# Task objective
Copy out all lines of the material below in which "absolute" occurs.

*** Opening Records to process ***

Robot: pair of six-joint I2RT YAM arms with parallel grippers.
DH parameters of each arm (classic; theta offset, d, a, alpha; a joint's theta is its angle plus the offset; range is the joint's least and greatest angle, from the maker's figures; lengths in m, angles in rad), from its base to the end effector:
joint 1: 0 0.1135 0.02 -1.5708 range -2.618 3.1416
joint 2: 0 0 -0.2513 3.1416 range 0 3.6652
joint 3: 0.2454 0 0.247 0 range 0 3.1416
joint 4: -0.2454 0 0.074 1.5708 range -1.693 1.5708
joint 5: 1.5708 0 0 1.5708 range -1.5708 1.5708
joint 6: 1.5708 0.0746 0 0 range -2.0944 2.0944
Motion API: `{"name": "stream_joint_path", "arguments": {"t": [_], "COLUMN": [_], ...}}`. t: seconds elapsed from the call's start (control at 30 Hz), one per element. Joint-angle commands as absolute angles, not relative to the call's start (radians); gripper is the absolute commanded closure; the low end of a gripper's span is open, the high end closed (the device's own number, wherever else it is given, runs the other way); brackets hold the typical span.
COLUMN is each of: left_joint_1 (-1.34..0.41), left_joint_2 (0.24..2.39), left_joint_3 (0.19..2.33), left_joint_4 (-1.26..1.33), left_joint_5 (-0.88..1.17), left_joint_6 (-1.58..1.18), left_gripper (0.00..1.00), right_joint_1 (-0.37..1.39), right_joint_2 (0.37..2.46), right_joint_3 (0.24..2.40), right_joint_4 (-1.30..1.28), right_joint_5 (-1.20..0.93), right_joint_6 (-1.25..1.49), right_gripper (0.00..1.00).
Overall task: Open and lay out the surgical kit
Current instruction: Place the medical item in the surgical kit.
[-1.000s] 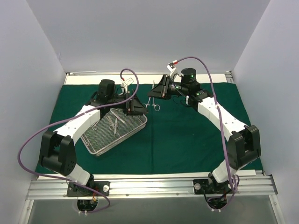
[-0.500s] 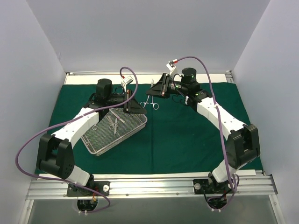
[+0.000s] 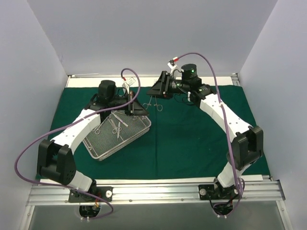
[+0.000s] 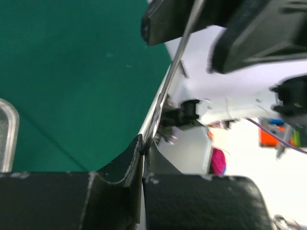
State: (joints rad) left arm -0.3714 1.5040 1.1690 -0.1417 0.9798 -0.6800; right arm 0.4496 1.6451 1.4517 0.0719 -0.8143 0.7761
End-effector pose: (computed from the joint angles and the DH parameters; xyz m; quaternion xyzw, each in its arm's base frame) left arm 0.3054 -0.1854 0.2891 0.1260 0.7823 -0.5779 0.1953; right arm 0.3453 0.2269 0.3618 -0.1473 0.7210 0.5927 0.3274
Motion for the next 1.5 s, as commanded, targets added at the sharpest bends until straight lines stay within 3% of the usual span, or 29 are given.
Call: {"name": "stream_joint_path", "arguments": {"t": [0.0,0.07,0.2,0.4,0.67,0.8,0.9,0.97,1.07,1.33,1.47], "left_joint_1": [-0.374,-0.374,-0.383,-0.394,-0.396,-0.397,-0.4,-0.402,-0.405,-0.41,-0.414], "left_joint_2": [1.456,1.447,1.44,1.44,1.436,1.445,1.445,1.451,1.453,1.465,1.477], "left_joint_3": [1.252,1.264,1.269,1.285,1.313,1.322,1.328,1.33,1.33,1.347,1.358], "left_joint_4": [-0.319,-0.336,-0.322,-0.351,-0.413,-0.425,-0.429,-0.433,-0.437,-0.448,-0.46], "left_joint_5": [0.787,0.746,0.721,0.698,0.65,0.655,0.655,0.661,0.658,0.649,0.641], "left_joint_6": [-0.529,-0.52,-0.543,-0.532,-0.502,-0.5,-0.496,-0.489,-0.483,-0.469,-0.46], "left_gripper": [0.98,0.98,0.98,0.98,0.98,0.98,0.98,0.98,0.98,0.98,0.98], "right_joint_1": [0.471,0.486,0.528,0.571,0.627,0.641,0.643,0.643,0.644,0.647,0.646], "right_joint_2": [1.68,1.713,1.781,1.859,1.936,1.967,1.986,1.994,2.014,2.071,2.094], "right_joint_3": [1.594,1.658,1.774,1.899,2.048,2.089,2.112,2.115,2.125,2.21,2.237], "right_joint_4": [-0.167,-0.238,-0.336,-0.485,-0.623,-0.664,-0.687,-0.692,-0.703,-0.735,-0.741], "right_joint_5": [-0.704,-0.675,-0.612,-0.506,-0.402,-0.384,-0.377,-0.361,-0.351,-0.339,-0.356], "right_joint_6": [0.709,0.701,0.683,0.66,0.634,0.629,0.626,0.624,0.63,0.641,0.643], "right_gripper": [0.57,0.57,0.71,0.6,0.63,0.87,0.93,0.91,0.8,0.74,0.92]}}
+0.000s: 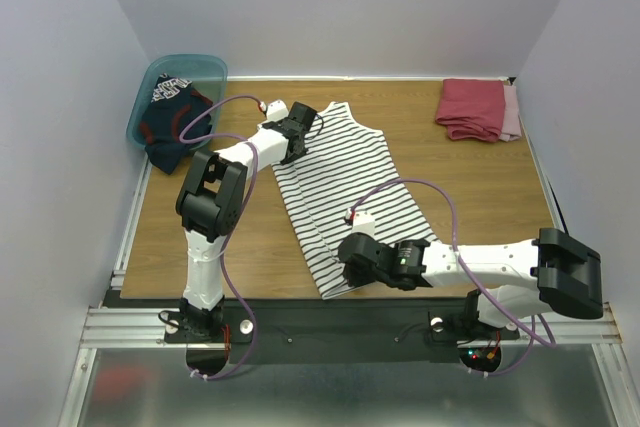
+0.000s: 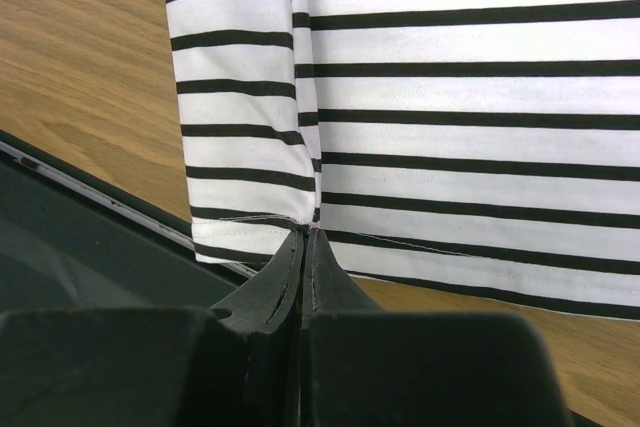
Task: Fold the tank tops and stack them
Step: Fold the tank top
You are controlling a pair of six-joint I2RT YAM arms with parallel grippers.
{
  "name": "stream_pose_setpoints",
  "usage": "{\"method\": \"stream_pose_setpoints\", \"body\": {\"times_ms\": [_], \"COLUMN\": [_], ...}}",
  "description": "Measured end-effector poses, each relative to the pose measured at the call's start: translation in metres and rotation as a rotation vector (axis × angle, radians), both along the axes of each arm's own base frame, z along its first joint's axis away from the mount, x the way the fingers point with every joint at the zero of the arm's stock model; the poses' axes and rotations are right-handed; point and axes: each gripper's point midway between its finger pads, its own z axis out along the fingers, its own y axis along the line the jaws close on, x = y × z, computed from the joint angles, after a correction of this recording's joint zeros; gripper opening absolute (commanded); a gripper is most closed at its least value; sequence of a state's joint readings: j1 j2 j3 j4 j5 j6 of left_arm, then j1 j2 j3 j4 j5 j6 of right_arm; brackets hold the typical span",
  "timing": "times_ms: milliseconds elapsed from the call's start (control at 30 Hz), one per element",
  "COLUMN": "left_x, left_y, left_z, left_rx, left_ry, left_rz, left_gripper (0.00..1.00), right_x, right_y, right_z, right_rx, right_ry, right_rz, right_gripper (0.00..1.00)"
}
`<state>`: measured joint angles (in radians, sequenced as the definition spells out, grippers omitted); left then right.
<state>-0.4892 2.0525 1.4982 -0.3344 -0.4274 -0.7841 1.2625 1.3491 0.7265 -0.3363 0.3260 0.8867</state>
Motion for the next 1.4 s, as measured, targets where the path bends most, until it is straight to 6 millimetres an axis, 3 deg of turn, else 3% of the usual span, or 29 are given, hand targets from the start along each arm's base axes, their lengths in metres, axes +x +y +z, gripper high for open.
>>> {"method": "stream_pose_setpoints", "body": {"times_ms": [467, 867, 967, 1167, 1400], "left_x": [-0.001, -0.001, 0.000, -0.002, -0.002], "left_y": [0.001, 0.002, 0.003, 0.009, 0.011], "left_z": [-0.010, -0.015, -0.014, -0.006, 0.025], "left_rx": [0.009, 0.023, 0.028, 0.052, 0.044], "left_ry": [0.018, 0.017, 0.014, 0.011, -0.037], "left_rz": [0.000, 0.008, 0.012, 0.014, 0.013], "left_gripper": [0.33, 0.00, 0.00, 0.00, 0.00], "right_x": [0.000, 0.000, 0.000, 0.000, 0.000], "right_y": [0.000, 0.000, 0.000, 0.000, 0.004], "right_z": [0.000, 0.000, 0.000, 0.000, 0.009], "right_rx": [-0.001, -0.001, 0.000, 0.002, 0.029], "right_ry": [0.000, 0.000, 0.001, 0.001, -0.006], "right_rz": [0.000, 0.000, 0.000, 0.002, 0.006], "right_gripper": [0.00, 0.00, 0.00, 0.00, 0.00]}}
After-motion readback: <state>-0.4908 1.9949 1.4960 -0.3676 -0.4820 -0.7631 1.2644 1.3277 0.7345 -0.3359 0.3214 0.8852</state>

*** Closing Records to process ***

# Task result
Motion API: `{"name": "stream_joint_path", "arguments": {"t": [_], "COLUMN": [_], ...}}`. t: seconds elapsed from the call's start (control at 30 Hz), one per element. Joint-angle commands as absolute angles, not relative to the call's start (radians); gripper is the absolute commanded closure; the low end of a gripper's span is open, the high end closed (the device's own number, wherever else it is given, runs the other way); brackets hold the typical span.
  "description": "Measured end-effector poses, each relative to the pose measured at the call's start: translation in metres and rotation as a rotation vector (axis × angle, radians), both along the axes of each arm's own base frame, z along its first joint's axis away from the mount, x the way the fingers point with every joint at the zero of the arm's stock model; the poses' axes and rotations are right-handed; point and axes: each gripper's point midway between its finger pads, its own z axis out along the fingers, its own y axis along the line the jaws close on, x = y × z, computed from the joint angles, after a correction of this recording's joint zeros; gripper opening absolute (commanded); a gripper is most closed at its least value; sequence of a state's joint readings: j1 j2 j3 j4 j5 j6 of left_arm, then j1 j2 j3 j4 j5 j6 of right_arm; brackets hold the typical span",

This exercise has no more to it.